Colorectal cancer is beatable, treatable and preventable. The LifeBridge Health Integrated Network Cancer Program (INCP) Cancer Committee has had a focus on colorectal cancer among many standards of care in 2019. Those specific projects were led by Dr. Josh Wolf, who is a board-certified colorectal surgeon at Sinai Hospital of Baltimore and included:
- an overall cancer program goal that compared current rectal cancer surgery practice with national rectal program accreditation standards to identify gaps in current practice
- An educational lecture for multidisciplinary LifeBridge Health staff related to colorectal cancer
- A case review of all patients seen in 2018 to ensure colorectal patients treated at LifeBridge received care in accordance with national treatment guidelines for colorectal cancer
- Colorectal Cancer Prevention Events planned for the public (included radio interviews, Facebook Lives, and in-person prevention events at Sinai, Northwest and Carroll Hospitals). These events started in March 2019.

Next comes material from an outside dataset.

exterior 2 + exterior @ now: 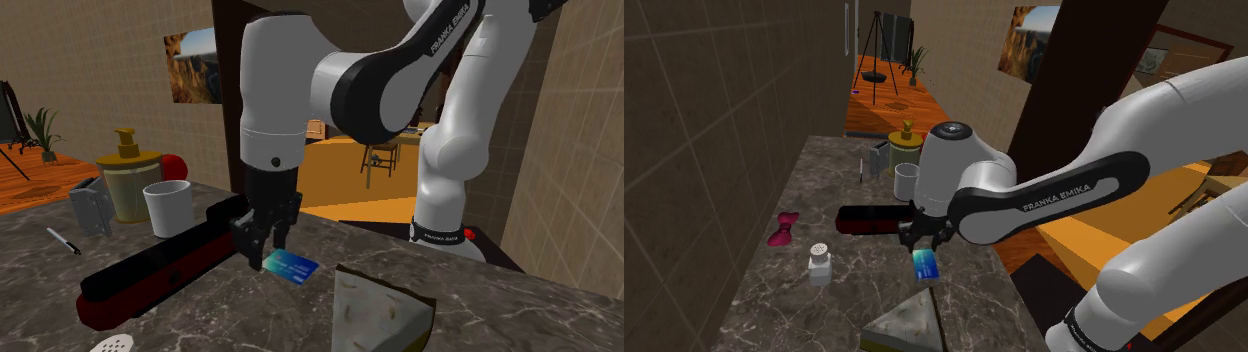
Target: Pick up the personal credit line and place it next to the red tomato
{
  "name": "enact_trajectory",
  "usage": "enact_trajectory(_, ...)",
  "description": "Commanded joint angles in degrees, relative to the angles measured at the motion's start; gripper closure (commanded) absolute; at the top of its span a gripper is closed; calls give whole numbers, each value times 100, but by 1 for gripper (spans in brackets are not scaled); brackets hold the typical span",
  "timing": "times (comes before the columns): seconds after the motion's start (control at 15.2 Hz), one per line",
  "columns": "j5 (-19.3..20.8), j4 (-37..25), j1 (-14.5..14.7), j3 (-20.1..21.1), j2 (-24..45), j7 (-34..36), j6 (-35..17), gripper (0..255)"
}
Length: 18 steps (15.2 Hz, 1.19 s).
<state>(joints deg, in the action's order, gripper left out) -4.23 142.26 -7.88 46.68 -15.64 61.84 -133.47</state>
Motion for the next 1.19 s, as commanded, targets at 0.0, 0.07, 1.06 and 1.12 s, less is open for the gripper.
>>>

- 18 people attended the event at Sinai Hospital
- 8 people attended the event at Northwest Hospital
- 12 people attended the event at Carroll Hospital
Dr. Wolf stresses the importance of early and regular colorectal cancer screening. Below is a summary of colorectal cancer screening guidelines from the American Cancer Society (ACS).

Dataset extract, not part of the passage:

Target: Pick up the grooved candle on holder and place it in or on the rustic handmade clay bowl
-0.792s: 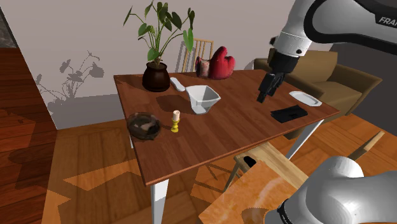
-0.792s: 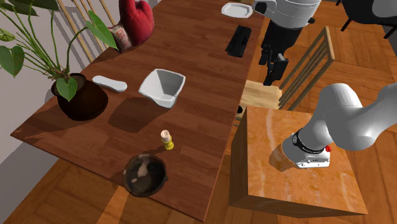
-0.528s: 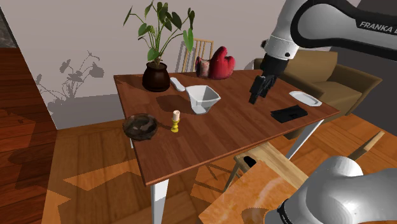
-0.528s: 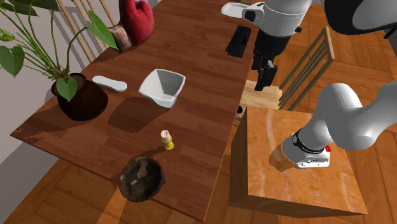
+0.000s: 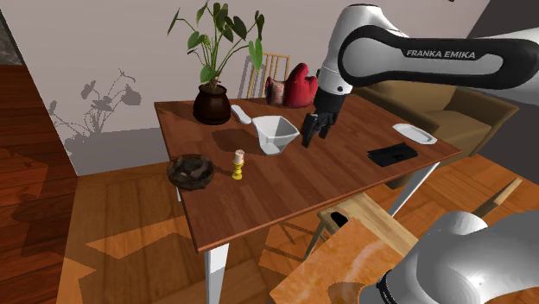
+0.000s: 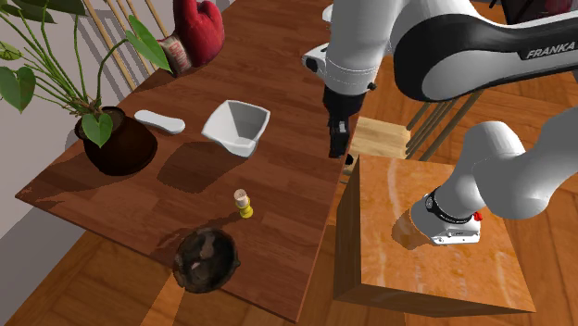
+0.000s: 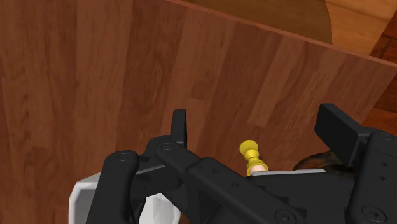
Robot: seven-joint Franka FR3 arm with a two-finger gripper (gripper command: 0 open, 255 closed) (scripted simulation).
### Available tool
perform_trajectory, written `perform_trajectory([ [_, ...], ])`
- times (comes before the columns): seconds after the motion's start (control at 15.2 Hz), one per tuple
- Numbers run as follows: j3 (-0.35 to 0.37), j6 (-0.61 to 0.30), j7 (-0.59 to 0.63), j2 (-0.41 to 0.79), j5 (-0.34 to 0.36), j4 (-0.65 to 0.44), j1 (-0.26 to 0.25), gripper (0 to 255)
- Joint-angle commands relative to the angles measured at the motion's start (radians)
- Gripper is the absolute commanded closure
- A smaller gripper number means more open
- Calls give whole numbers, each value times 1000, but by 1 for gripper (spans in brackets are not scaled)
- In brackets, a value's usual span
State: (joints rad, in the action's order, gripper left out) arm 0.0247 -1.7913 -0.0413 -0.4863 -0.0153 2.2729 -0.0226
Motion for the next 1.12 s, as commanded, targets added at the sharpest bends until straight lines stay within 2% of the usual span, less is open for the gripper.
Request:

Screening for people at average risk*
- Start regular screening at age 45 (new qualified recommendation from the ACS). This can be done either with a stool test or a colonoscopy. People who are in good health should continue regular colorectal cancer screening through the age of 75.
- For people ages 76 through 85, the decision to be screened should be based on a person’s preferences, life expectancy, overall health, and prior screening history.

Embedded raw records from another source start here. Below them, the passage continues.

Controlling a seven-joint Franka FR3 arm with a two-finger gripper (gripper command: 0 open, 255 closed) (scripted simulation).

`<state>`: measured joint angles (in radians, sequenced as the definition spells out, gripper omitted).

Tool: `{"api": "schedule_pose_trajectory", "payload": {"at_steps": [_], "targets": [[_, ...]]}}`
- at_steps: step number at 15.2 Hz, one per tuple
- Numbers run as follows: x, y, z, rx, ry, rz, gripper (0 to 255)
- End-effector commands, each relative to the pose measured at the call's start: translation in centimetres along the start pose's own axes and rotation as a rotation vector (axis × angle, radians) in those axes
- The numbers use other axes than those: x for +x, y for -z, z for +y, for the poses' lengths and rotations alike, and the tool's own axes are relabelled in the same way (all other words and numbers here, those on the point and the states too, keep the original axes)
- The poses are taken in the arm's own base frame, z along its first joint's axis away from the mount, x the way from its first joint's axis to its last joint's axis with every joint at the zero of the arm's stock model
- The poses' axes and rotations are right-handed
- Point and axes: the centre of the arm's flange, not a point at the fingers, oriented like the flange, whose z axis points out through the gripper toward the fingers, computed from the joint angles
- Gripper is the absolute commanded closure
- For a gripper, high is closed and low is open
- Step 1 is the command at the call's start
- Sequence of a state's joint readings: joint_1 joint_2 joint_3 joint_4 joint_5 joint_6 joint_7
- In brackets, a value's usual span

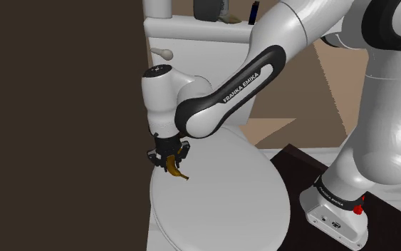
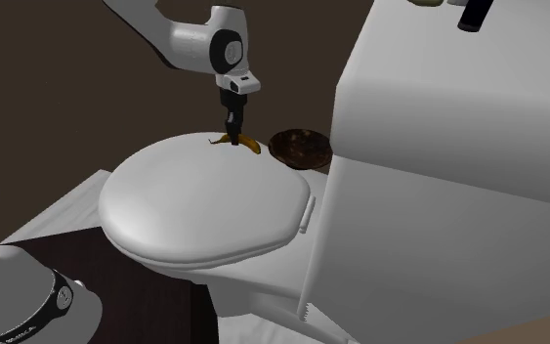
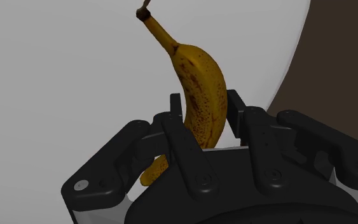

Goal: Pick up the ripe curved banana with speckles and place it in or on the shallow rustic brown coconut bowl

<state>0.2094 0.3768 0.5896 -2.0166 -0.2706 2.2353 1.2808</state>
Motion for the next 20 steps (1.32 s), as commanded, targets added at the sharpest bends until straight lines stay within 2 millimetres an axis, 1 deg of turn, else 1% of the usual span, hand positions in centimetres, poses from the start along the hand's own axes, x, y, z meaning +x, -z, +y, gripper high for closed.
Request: {"api": "schedule_pose_trajectory", "payload": {"at_steps": [1, 4, 20], "targets": [[0.0, 0.0, 0.0, 0.000, 0.000, 0.000, 255], [0.0, 0.0, 0.0, 0.000, 0.000, 0.000, 255], [-0.3, 8.4, 0.6, 0.000, 0.000, 0.000, 255]]}}
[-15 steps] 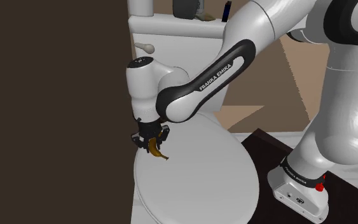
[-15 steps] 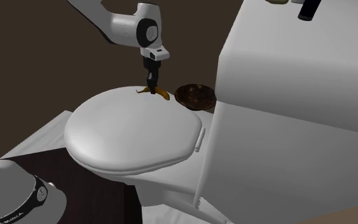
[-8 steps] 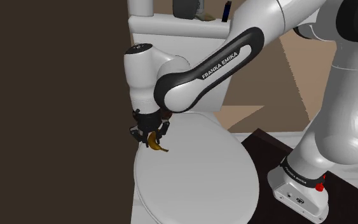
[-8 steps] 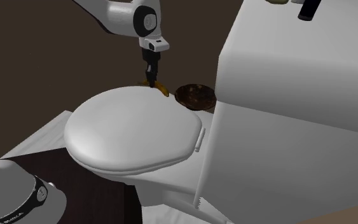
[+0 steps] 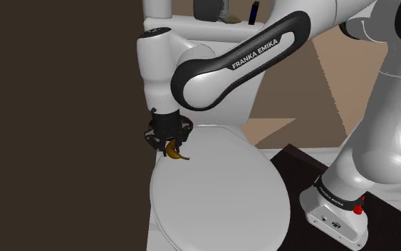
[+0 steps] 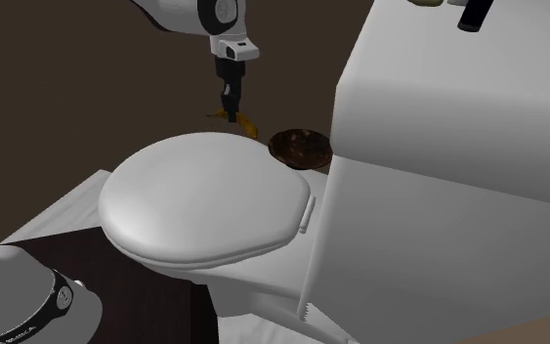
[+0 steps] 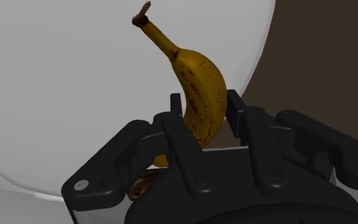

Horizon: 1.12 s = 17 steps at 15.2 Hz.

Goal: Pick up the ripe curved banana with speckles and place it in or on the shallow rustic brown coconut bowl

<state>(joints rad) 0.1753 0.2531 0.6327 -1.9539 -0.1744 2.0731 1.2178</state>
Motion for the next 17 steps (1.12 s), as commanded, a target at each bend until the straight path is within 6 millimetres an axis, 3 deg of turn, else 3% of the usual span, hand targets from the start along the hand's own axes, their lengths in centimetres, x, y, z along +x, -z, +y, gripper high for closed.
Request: {"api": "schedule_pose_trajectory", "payload": {"at_steps": [1, 7, 17], "targets": [[0.0, 1.0, 0.1, 0.000, 0.000, 0.000, 255], [-0.1, 4.1, 0.3, 0.000, 0.000, 0.000, 255], [13.0, 4.3, 1.9, 0.000, 0.000, 0.000, 255]]}}
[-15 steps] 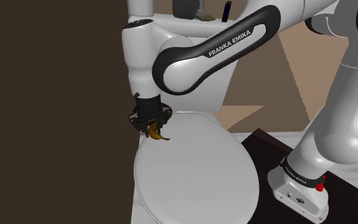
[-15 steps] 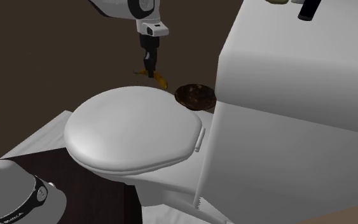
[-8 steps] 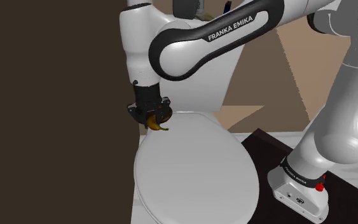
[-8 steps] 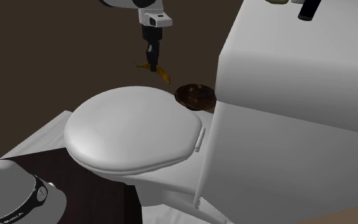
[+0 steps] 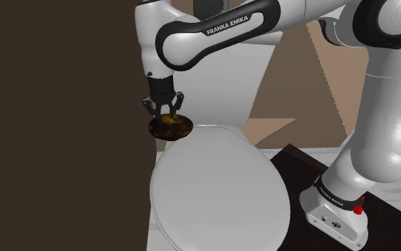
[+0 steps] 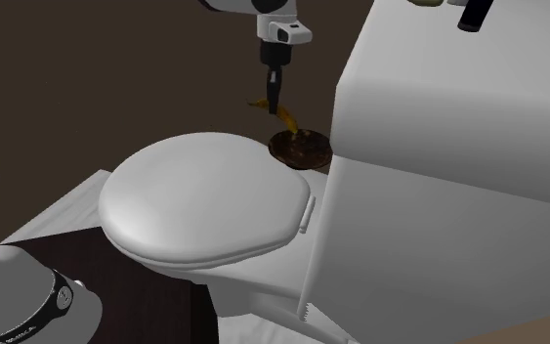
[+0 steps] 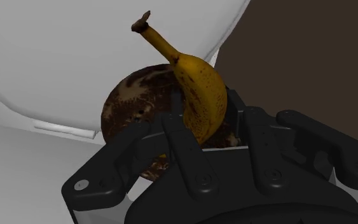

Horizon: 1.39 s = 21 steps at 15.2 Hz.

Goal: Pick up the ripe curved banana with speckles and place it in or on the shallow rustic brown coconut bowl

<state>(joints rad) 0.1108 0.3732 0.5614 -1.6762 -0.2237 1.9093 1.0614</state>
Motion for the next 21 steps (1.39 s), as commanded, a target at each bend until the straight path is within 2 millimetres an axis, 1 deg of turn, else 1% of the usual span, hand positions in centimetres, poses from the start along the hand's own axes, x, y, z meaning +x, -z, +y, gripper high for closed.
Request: {"api": "schedule_pose_trajectory", "payload": {"at_steps": [1, 4, 5, 18, 21], "targets": [[2.5, 0.0, 0.4, -0.001, 0.001, 0.000, 255], [6.4, 0.1, 0.9, -0.001, 0.001, 0.000, 255], [7.4, 0.1, 1.0, -0.001, 0.001, 0.000, 255], [7.6, -6.8, 0.5, -0.001, 0.001, 0.000, 255], [7.6, -6.8, 0.5, -0.001, 0.001, 0.000, 255]]}}
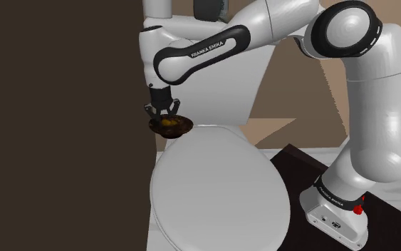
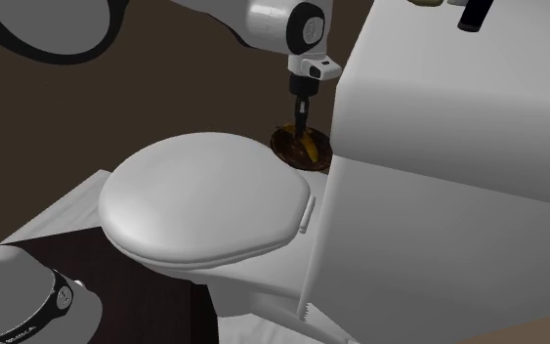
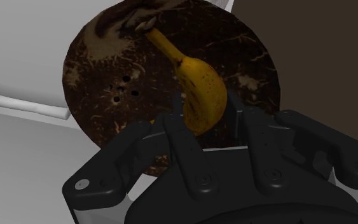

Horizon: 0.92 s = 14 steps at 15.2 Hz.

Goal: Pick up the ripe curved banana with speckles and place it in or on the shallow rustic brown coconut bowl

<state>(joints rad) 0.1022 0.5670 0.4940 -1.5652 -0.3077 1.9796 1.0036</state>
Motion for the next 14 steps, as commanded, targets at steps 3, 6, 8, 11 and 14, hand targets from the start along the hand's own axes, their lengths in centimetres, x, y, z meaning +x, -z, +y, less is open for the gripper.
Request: {"api": "schedule_pose_trajectory", "payload": {"at_steps": [3, 6, 8, 11, 14], "targets": [[0.0, -0.1, 0.0, 0.000, 0.000, 0.000, 255], [0.0, -0.1, 0.0, 0.000, 0.000, 0.000, 0], [0.0, -0.1, 0.0, 0.000, 0.000, 0.000, 0], [0.0, -0.1, 0.0, 0.000, 0.000, 0.000, 0], [0.0, 3.9, 0.0, 0.000, 0.000, 0.000, 0]]}}
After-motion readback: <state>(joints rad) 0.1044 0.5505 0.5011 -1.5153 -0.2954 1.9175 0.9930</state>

- People over age 85 no longer should get colorectal cancer screening.
*For screening, people are considered to be at average risk if they do not have a personal history of colorectal cancer or certain types of polyps, family history of colorectal cancer, personal history of ulcerative colitis or Crohn’s disease, confirmed/suspected hereditary colorectal cancer syndrome, such as familial adenomatous polyposis (FAP) or Lynch syndrome, and/or personal history of getting radiation to the abdomen (belly) or pelvic area to treat a prior cancer
Screening for people at increased or high risk
People at increased or high risk might need to start colorectal cancer screening before age 45, be screened more often, or get more specific tests. This includes people with:
- A personal history of certain types of polyps, ulcerative colitis, Crohn’s disease, prior colorectal cancer, and/or radiation to the stomach or pelvic area to treat a prior cancer
- A family history of colorectal cancer or certain types of polyps
- A known family history of a hereditary colorectal cancer syndrome such as familial adenomatous polyposis (FAP) or Lynch syndrome (also known as hereditary non-polyposis colon cancer or HNPCC)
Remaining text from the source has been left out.